In cooporation with the Fraunhofer Institute for Integrated Circuits IIS in Nuremberg we have a massive motion tracking system, the Holodeck 4.0, available for development and testing of interaction techniques. The system is offering us the opportunity to explore the use of VR in museums, its possibilities and limitations. The Holodeck 4.0 in Nuremberg covers an area of 1400 square meters and up to 100 3-degrees-of-freedom(DOF) markers can be tracked at the same time (Fraunhofer IIS, 2017). Combined with Samsung Gear devices the system allows 6DOF headtracking. In order to keep the set-up simple, affordable, unintrusive, uninvasive and fast to equip it is currently practicable to limit the motiontracking of users in the environemt to one tracked marker per user for headtracking built into or attached to a Head-Mounted Display(HMD).

Fig. 1: Holodeck 4.0 at Nuremberg

A VR application, irrespective of its objective, is composed of content and a framework handling input and output.
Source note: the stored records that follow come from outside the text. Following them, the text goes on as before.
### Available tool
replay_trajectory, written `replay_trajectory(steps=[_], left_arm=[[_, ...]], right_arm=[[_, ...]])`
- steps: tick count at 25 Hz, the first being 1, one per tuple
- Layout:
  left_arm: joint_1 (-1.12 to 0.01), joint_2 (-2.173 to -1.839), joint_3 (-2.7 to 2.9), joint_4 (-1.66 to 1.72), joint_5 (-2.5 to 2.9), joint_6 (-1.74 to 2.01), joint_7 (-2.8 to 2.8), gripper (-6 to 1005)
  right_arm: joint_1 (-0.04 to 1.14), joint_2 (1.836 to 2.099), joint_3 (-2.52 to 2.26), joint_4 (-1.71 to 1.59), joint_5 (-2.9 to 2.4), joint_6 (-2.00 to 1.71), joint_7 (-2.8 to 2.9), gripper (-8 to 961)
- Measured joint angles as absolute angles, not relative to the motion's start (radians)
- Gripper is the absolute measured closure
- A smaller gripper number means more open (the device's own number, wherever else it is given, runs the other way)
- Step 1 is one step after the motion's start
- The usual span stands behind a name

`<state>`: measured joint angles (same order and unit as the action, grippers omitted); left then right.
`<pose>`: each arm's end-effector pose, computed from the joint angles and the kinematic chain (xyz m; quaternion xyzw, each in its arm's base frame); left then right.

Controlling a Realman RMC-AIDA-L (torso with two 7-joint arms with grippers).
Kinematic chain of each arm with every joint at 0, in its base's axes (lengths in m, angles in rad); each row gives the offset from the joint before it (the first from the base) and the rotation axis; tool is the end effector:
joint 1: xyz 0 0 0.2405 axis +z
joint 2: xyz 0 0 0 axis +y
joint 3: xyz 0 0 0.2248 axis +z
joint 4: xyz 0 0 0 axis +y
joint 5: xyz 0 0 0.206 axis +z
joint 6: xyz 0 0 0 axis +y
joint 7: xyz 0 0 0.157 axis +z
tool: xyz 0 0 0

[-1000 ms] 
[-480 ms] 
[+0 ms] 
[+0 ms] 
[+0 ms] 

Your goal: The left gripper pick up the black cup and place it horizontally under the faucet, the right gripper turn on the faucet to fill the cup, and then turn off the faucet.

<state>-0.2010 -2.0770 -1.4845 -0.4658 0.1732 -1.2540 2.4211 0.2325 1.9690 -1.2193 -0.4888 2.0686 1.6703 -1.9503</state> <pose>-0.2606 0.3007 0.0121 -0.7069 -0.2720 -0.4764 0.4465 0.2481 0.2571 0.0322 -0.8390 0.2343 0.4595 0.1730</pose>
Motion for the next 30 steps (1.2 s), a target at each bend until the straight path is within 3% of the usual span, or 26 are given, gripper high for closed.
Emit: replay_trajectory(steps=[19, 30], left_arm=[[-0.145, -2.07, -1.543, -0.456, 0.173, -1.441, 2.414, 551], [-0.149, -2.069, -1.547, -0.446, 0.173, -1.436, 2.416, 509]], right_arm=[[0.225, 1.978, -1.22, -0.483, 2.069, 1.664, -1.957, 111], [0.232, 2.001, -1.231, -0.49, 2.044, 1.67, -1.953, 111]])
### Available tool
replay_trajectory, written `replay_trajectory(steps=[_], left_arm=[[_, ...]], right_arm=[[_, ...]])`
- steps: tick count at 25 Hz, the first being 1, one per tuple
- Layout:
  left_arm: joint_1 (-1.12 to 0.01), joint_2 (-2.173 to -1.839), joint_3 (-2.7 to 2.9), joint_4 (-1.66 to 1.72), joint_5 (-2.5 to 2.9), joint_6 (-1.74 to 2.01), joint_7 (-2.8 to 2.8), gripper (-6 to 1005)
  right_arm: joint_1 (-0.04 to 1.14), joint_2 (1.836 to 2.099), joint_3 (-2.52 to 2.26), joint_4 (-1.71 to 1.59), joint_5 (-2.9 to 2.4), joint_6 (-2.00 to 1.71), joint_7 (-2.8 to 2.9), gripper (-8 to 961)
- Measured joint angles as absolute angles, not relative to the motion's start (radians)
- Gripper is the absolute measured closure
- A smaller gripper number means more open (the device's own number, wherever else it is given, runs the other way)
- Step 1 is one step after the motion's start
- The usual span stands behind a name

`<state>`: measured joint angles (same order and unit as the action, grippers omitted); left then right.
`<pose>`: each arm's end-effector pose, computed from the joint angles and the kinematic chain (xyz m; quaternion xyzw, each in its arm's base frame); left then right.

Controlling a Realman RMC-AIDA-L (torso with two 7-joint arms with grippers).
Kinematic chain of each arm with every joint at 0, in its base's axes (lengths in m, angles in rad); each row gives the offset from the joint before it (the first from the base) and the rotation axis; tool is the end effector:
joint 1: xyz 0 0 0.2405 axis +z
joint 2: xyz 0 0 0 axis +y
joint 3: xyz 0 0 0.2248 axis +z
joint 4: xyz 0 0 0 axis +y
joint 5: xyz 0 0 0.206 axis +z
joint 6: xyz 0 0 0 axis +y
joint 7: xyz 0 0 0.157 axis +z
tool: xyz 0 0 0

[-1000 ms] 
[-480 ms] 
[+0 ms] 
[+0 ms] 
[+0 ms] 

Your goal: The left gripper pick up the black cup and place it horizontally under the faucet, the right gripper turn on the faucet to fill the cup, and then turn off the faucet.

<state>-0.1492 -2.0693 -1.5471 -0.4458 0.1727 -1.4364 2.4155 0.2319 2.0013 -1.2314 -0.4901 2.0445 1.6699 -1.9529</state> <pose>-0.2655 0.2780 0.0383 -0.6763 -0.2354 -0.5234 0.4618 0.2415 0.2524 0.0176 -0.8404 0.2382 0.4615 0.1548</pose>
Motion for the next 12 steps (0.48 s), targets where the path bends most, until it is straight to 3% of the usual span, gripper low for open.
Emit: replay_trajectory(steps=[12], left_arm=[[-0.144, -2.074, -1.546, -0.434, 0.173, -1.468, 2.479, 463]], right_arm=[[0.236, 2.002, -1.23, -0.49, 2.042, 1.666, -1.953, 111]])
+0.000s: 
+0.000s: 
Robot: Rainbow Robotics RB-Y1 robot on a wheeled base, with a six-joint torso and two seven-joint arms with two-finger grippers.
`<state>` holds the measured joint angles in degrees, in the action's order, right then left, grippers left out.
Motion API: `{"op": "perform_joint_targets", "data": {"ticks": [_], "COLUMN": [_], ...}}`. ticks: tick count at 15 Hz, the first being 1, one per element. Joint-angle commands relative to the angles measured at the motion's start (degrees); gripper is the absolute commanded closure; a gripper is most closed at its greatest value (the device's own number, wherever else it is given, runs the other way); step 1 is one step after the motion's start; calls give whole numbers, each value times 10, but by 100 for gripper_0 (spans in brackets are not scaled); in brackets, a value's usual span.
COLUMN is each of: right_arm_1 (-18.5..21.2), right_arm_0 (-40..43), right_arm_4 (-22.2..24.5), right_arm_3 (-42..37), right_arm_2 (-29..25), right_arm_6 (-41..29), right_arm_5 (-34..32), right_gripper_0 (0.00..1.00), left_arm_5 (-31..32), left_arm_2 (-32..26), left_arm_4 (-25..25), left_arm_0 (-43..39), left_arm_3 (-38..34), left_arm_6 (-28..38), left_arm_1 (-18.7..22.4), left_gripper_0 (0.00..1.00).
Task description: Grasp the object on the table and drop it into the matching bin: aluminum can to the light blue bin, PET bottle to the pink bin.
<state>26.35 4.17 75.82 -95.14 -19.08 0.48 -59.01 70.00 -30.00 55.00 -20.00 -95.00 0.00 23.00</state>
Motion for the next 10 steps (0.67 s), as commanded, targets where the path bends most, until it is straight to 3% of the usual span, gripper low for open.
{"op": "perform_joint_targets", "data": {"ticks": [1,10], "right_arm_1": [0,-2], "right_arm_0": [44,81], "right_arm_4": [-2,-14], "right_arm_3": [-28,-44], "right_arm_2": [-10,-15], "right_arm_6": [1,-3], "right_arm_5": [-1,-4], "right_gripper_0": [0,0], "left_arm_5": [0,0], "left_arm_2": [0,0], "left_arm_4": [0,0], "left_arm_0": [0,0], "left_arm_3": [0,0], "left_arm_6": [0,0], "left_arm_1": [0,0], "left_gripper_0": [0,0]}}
To ensure that the VR is usable and serves its purpose the framework is responsible for providing interaction techniques which a user can understand and utilise. The content in the domain of museums can be very heterogeneous and it can change constantly, most people organise their visit and find their way through a museum as a group (a study conducted by the Smithsonian Institution suggests that only 14% of museum visitors do it on their own (Smithsonian Institution Office of Policy and Analysis, 2004)). In addition, sometimes a group is lead by a museum guide who guides them through the museum telling them information and showing them exhibitions. However, in a virtual environment navigation and communication is more difficult than in reality. “Because output devices still cannot deliver information that fully matches the capabilities of the human perceptual system, they can have a negative impact on wayfinding” (Bowman, 2004). Furthermore people cannot use their body movement to indicate paths or positions, which impacts on the interpersonal communication of navigation issues or guiding information. Therefore, one important question is how visitors and guides are going to navigate and communicate in pure VR museum.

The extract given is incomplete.